Items from a data source:

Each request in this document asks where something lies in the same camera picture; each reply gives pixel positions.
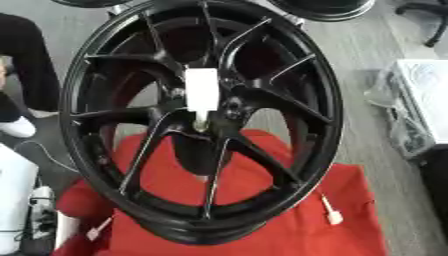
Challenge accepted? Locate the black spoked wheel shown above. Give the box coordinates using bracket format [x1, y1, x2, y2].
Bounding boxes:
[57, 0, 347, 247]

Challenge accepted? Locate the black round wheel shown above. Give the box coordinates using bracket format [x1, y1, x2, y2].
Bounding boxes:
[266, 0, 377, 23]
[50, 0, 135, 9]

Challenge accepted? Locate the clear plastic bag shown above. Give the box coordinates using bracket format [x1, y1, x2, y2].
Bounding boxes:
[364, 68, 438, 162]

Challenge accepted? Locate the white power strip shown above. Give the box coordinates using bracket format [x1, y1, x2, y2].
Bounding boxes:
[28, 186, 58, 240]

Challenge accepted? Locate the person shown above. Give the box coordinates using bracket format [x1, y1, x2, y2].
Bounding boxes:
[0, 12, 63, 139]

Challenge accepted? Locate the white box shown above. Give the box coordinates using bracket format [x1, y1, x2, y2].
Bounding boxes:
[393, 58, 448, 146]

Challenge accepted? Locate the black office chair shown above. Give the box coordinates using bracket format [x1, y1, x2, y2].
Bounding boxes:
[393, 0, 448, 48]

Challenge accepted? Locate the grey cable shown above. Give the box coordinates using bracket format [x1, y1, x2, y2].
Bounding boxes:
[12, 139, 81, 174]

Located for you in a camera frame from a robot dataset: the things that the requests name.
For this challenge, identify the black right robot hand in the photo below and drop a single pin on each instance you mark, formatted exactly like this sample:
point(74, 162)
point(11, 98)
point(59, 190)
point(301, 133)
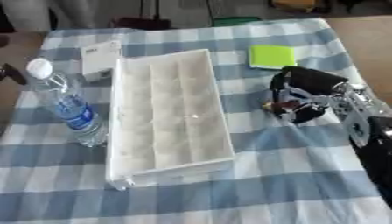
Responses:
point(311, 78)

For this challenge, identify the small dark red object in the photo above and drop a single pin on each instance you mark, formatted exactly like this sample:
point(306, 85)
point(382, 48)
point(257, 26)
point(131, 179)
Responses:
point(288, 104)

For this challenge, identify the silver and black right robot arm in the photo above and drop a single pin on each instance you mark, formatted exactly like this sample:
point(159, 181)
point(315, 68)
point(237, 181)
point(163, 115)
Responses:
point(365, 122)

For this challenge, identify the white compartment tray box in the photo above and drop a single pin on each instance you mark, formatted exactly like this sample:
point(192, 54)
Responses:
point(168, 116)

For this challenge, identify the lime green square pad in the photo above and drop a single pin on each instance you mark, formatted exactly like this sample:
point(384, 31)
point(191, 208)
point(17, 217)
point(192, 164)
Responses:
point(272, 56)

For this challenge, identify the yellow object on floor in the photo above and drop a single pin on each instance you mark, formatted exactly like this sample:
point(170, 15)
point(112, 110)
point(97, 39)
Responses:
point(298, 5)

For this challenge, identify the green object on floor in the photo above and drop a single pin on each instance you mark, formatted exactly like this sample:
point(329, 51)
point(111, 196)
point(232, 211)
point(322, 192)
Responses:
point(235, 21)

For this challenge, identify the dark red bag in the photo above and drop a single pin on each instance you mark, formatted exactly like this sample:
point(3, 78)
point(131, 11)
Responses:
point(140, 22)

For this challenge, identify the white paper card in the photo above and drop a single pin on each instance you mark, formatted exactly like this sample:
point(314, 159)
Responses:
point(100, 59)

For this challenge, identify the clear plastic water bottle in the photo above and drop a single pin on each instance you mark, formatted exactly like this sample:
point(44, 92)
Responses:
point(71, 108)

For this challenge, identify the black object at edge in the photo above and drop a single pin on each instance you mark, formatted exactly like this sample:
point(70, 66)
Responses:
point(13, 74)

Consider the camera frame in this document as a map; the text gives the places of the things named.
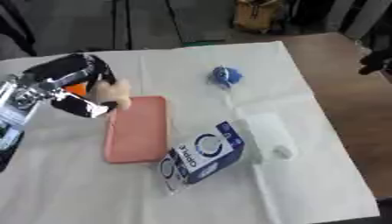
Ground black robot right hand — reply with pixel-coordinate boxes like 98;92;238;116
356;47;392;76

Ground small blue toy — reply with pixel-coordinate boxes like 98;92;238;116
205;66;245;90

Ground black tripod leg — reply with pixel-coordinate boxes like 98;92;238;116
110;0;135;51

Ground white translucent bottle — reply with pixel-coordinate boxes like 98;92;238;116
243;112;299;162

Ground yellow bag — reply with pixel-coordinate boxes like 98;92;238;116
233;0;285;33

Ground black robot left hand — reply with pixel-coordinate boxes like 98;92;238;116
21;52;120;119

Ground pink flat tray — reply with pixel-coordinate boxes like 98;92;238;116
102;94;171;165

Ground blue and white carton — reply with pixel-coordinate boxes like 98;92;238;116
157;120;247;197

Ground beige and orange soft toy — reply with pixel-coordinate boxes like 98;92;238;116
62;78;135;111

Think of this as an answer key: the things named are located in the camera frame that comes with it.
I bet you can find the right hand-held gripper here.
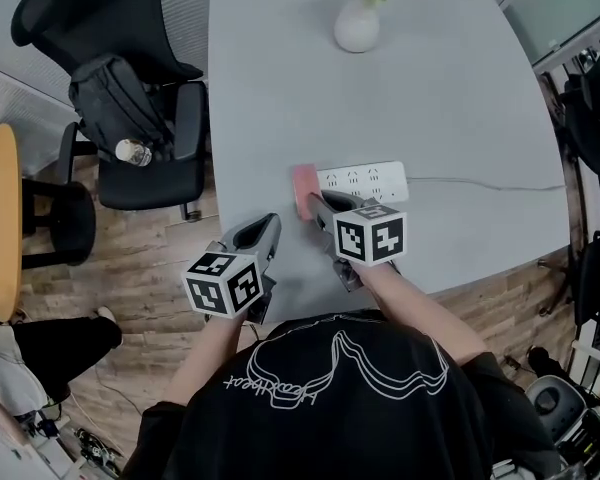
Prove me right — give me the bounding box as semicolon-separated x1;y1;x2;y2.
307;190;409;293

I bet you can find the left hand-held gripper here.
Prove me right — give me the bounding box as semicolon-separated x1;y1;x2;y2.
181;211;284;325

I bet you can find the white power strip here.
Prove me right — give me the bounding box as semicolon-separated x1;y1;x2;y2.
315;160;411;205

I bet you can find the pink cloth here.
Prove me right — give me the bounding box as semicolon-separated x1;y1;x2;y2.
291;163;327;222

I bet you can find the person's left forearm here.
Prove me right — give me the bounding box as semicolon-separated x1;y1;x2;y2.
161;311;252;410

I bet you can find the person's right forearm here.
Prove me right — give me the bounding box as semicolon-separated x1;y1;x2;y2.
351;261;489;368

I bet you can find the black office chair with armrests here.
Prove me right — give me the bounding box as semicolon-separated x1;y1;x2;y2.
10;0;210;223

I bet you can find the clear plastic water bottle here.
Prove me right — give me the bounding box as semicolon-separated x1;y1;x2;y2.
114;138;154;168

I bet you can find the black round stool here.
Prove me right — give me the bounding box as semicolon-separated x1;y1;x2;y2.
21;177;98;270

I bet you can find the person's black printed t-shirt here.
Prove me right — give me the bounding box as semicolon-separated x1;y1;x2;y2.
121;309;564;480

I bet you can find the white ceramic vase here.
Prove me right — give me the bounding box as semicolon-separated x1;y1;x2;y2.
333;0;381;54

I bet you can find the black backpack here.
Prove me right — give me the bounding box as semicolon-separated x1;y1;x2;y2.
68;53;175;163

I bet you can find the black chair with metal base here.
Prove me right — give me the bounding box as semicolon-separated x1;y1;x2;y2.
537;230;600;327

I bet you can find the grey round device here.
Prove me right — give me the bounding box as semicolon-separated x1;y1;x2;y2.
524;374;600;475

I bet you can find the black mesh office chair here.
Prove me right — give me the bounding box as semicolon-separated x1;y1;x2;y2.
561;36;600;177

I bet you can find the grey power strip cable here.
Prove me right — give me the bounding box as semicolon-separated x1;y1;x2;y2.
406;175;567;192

[Instructions for the task]
Your task is to reproduce every record exactly while omitting the pictures.

[Answer area]
Each request in this document asks where something lies in the same camera picture; each reply gives pixel positions.
Challenge accepted? Locate the black spoked wheel shown above. Give the box coordinates using bracket format [x1, y1, x2, y2].
Bounding boxes:
[57, 0, 347, 247]

Challenge accepted? Locate the black round wheel shown above. Give the box coordinates using bracket format [x1, y1, x2, y2].
Bounding boxes:
[266, 0, 377, 23]
[50, 0, 135, 9]

Challenge accepted? Locate the clear plastic bag shown above. Give the box coordinates using bracket format [x1, y1, x2, y2].
Bounding boxes:
[364, 68, 438, 162]

Challenge accepted? Locate the white power strip shown above. Give the box coordinates using bracket format [x1, y1, x2, y2].
Bounding boxes:
[28, 186, 58, 240]

Challenge accepted? Locate the person shown above. Give the box coordinates using bracket format [x1, y1, x2, y2].
Bounding boxes:
[0, 12, 63, 139]

Challenge accepted? Locate the white box shown above. Give the box coordinates using bracket format [x1, y1, x2, y2].
Bounding boxes:
[393, 58, 448, 146]

Challenge accepted? Locate the black office chair shown above. Give the box coordinates using bracket format [x1, y1, x2, y2].
Bounding boxes:
[393, 0, 448, 48]

Challenge accepted? Locate the grey cable shown above. Give the box coordinates using bracket format [x1, y1, x2, y2].
Bounding boxes:
[12, 139, 81, 174]

Located for you in a camera frame from a robot dataset: the things that the requests name.
For this challenge, identify the black right robot hand in the photo below and drop a single pin on each instance you mark, formatted exactly like this sample:
point(74, 162)
point(11, 98)
point(59, 190)
point(301, 133)
Responses:
point(311, 78)

For this challenge, identify the small dark red object in the photo above and drop a single pin on each instance you mark, formatted exactly like this sample:
point(306, 85)
point(382, 48)
point(257, 26)
point(131, 179)
Responses:
point(288, 104)

For this challenge, identify the silver and black right robot arm in the photo above and drop a single pin on each instance you mark, formatted exactly like this sample:
point(159, 181)
point(315, 68)
point(237, 181)
point(163, 115)
Responses:
point(365, 122)

For this challenge, identify the white compartment tray box in the photo above and drop a single pin on each instance you mark, formatted exactly like this sample:
point(192, 54)
Responses:
point(168, 116)

For this challenge, identify the lime green square pad in the photo above and drop a single pin on each instance you mark, formatted exactly like this sample:
point(384, 31)
point(191, 208)
point(17, 217)
point(192, 164)
Responses:
point(272, 56)

For this challenge, identify the yellow object on floor in the photo above and drop a single pin on each instance you mark, formatted exactly like this sample:
point(170, 15)
point(112, 110)
point(97, 39)
Responses:
point(298, 5)

For this challenge, identify the green object on floor in the photo above and drop a single pin on each instance you mark, formatted exactly like this sample:
point(329, 51)
point(111, 196)
point(232, 211)
point(322, 192)
Responses:
point(235, 21)

For this challenge, identify the dark red bag in the photo above and drop a single pin on each instance you mark, formatted exactly like this sample:
point(3, 78)
point(131, 11)
Responses:
point(140, 22)

For this challenge, identify the white paper card in the photo above and drop a single pin on each instance you mark, formatted exactly like this sample:
point(314, 159)
Responses:
point(100, 59)

For this challenge, identify the clear plastic water bottle in the photo above and drop a single pin on each instance you mark, formatted exactly like this sample:
point(44, 92)
Responses:
point(71, 108)

For this challenge, identify the black object at edge in the photo above and drop a single pin on each instance you mark, formatted exactly like this sample:
point(70, 66)
Responses:
point(13, 74)

Consider the camera frame in this document as a map; the text gives the places of the things named.
Ground black robot right hand — reply with pixel-coordinate boxes like 98;92;238;116
356;47;392;76

Ground small blue toy — reply with pixel-coordinate boxes like 98;92;238;116
205;66;245;90

Ground black tripod leg — reply with pixel-coordinate boxes like 98;92;238;116
110;0;135;51

Ground white translucent bottle — reply with pixel-coordinate boxes like 98;92;238;116
243;112;299;162

Ground yellow bag — reply with pixel-coordinate boxes like 98;92;238;116
233;0;285;33

Ground black robot left hand — reply with pixel-coordinate boxes like 98;92;238;116
21;52;120;119

Ground pink flat tray — reply with pixel-coordinate boxes like 98;92;238;116
102;94;171;165

Ground blue and white carton — reply with pixel-coordinate boxes like 98;92;238;116
157;120;247;197

Ground beige and orange soft toy — reply with pixel-coordinate boxes like 98;92;238;116
62;78;135;111

Think of this as an answer key: the things named are located in the camera frame that comes with it.
I bet you can find the right hand-held gripper here.
Prove me right — give me the bounding box as semicolon-separated x1;y1;x2;y2.
307;190;409;293

I bet you can find the left hand-held gripper here.
Prove me right — give me the bounding box as semicolon-separated x1;y1;x2;y2.
181;211;284;325

I bet you can find the white power strip here.
Prove me right — give me the bounding box as semicolon-separated x1;y1;x2;y2.
315;160;411;205

I bet you can find the pink cloth here.
Prove me right — give me the bounding box as semicolon-separated x1;y1;x2;y2.
291;163;327;222

I bet you can find the person's left forearm here.
Prove me right — give me the bounding box as semicolon-separated x1;y1;x2;y2.
161;311;252;410

I bet you can find the person's right forearm here.
Prove me right — give me the bounding box as semicolon-separated x1;y1;x2;y2.
351;261;489;368

I bet you can find the black office chair with armrests here.
Prove me right — give me the bounding box as semicolon-separated x1;y1;x2;y2.
10;0;210;223

I bet you can find the clear plastic water bottle here.
Prove me right — give me the bounding box as semicolon-separated x1;y1;x2;y2.
114;138;154;168

I bet you can find the black round stool here.
Prove me right — give me the bounding box as semicolon-separated x1;y1;x2;y2.
21;177;98;270

I bet you can find the person's black printed t-shirt here.
Prove me right — give me the bounding box as semicolon-separated x1;y1;x2;y2.
121;309;564;480

I bet you can find the white ceramic vase here.
Prove me right — give me the bounding box as semicolon-separated x1;y1;x2;y2.
333;0;381;54

I bet you can find the black backpack here.
Prove me right — give me the bounding box as semicolon-separated x1;y1;x2;y2.
68;53;175;163

I bet you can find the black chair with metal base here.
Prove me right — give me the bounding box as semicolon-separated x1;y1;x2;y2.
537;230;600;327

I bet you can find the grey round device here.
Prove me right — give me the bounding box as semicolon-separated x1;y1;x2;y2.
524;374;600;475

I bet you can find the black mesh office chair here.
Prove me right — give me the bounding box as semicolon-separated x1;y1;x2;y2.
561;36;600;177

I bet you can find the grey power strip cable here.
Prove me right — give me the bounding box as semicolon-separated x1;y1;x2;y2.
406;175;567;192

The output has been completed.